From:	Emre Hasegeli <emre(at)hasegeli(dot)com>
To:	Oleg Bartunov <obartunov(at)gmail(dot)com>
Cc:	Teodor Sigaev <teodor(at)sigaev(dot)ru>, Alexander Korotkov <a(dot)korotkov(at)postgrespro(dot)ru>, PostgreSQL Hackers <pgsql-hackers(at)postgresql(dot)org>
Subject:	Re: SP-GiST support for inet datatypes
Date:	2016-03-09 09:00:17
Message-ID:	CAE2gYzxcmz_o9SnGBv2De3gK2ECodxHdsDctntLkMSLsswuYDA@mail.gmail.com
Views:	Raw Message \| Whole Thread \| Download mbox \| Resend email
Lists:	pgsql-hackers

>> Spgist index tree is much better than gist - 12149 pages vs 1334760 !

I assume this is the reason why it is bigger. IP addresses are very
well suited to SP-GiST. They naturally do not overlap.

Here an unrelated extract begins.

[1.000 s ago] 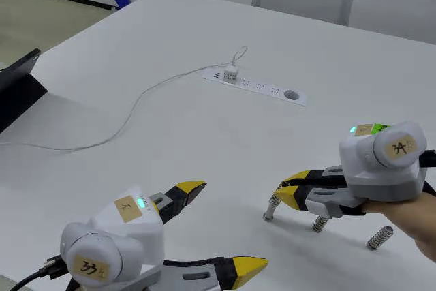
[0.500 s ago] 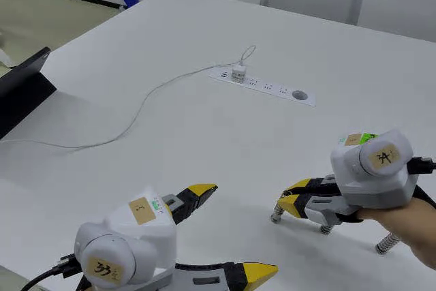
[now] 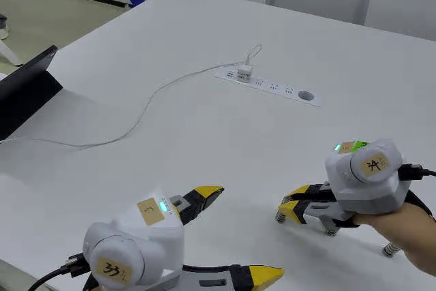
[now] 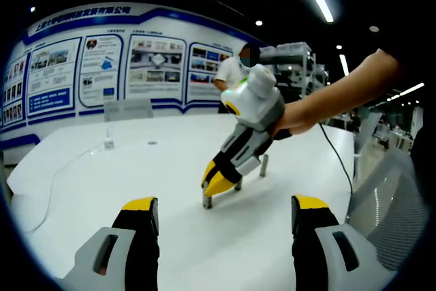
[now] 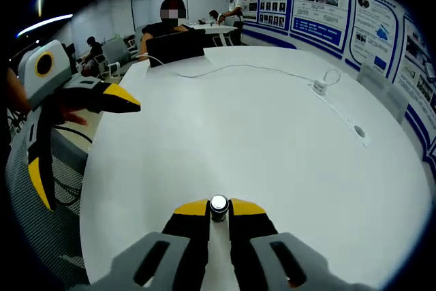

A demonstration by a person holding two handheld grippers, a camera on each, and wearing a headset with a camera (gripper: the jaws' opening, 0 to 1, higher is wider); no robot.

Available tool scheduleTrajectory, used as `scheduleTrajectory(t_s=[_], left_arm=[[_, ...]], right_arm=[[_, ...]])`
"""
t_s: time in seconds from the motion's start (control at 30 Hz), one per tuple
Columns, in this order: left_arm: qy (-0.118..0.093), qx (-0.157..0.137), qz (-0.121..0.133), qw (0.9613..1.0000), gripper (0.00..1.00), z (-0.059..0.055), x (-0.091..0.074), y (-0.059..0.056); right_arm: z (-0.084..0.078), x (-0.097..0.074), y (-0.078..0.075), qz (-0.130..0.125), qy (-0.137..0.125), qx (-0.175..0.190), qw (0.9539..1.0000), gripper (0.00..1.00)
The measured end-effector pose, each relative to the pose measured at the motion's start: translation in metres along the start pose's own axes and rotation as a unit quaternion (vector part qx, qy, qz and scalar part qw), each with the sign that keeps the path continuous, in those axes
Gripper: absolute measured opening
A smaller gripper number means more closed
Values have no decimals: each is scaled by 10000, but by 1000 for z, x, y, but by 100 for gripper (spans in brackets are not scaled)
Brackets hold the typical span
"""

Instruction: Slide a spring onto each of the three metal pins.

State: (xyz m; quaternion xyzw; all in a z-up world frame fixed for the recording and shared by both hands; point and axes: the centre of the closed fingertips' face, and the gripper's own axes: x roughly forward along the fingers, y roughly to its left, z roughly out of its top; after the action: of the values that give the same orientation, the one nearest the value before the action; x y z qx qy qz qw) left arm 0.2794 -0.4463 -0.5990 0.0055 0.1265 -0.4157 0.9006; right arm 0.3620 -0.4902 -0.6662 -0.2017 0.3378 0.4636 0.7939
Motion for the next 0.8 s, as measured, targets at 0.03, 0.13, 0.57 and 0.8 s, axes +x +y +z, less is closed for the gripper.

> I also noticed, that spgist is much faster than gist for other inet
> operators. I'd like to see in 9.6.

Unfortunately, I missed the deadline of the last commitfest. It is on
the next one:

https://commitfest.postgresql.org/10/571/

From:	Tom Lane <tgl(at)sss(dot)pgh(dot)pa(dot)us>
To:	emre(at)hasegeli(dot)com
Cc:	PostgreSQL Hackers <pgsql-hackers(at)postgresql(dot)org>
Subject:	Re: SP-GiST support for inet datatypes
Date:	2016-08-20 21:52:38
Message-ID:	4781.1471729958@sss.pgh.pa.us
Views:	Raw Message \| Whole Thread \| Download mbox \| Resend email
Lists:	pgsql-hackers

Emre Hasegeli <emre(at)hasegeli(dot)com> writes:
> Attached patches add SP-GiST support to the inet datatypes.

I started to look at this patch. The reported speedup is pretty nice,
but ...

> The operator
> class comes with a small change on the SP-GiST framework to allow fixed
> number of child nodes.

... this part of the patch breaks the existing API for SP-GiST opclasses.
That is a hard sell. It may only matter for one existing opclass in core,
but unless we have reason to think nobody is using any custom SP-GiST
opclasses, that is not a pleasant thing to do. How important is it really
for this opclass? Several of the existing opclasses use fixed numbers of
child nodes, so why does this need something they don't?

regards, tom lane

From:	Emre Hasegeli <emre(at)hasegeli(dot)com>
To:	Tom Lane <tgl(at)sss(dot)pgh(dot)pa(dot)us>
Cc:	PostgreSQL Hackers <pgsql-hackers(at)postgresql(dot)org>
Subject:	Re: SP-GiST support for inet datatypes
Date:	2016-08-21 08:41:50
Message-ID:	CAE2gYzz4ijLDW51LQZycxc3s_jryEWVx5YLg2Jqfqxvt3euFcA@mail.gmail.com
Views:	Raw Message \| Whole Thread \| Download mbox \| Resend email
Lists:	pgsql-hackers

> ... this part of the patch breaks the existing API for SP-GiST opclasses.
> That is a hard sell. It may only matter for one existing opclass in core,
> but unless we have reason to think nobody is using any custom SP-GiST
> opclasses, that is not a pleasant thing to do. How important is it really
> for this opclass? Several of the existing opclasses use fixed numbers of
> child nodes, so why does this need something they don't?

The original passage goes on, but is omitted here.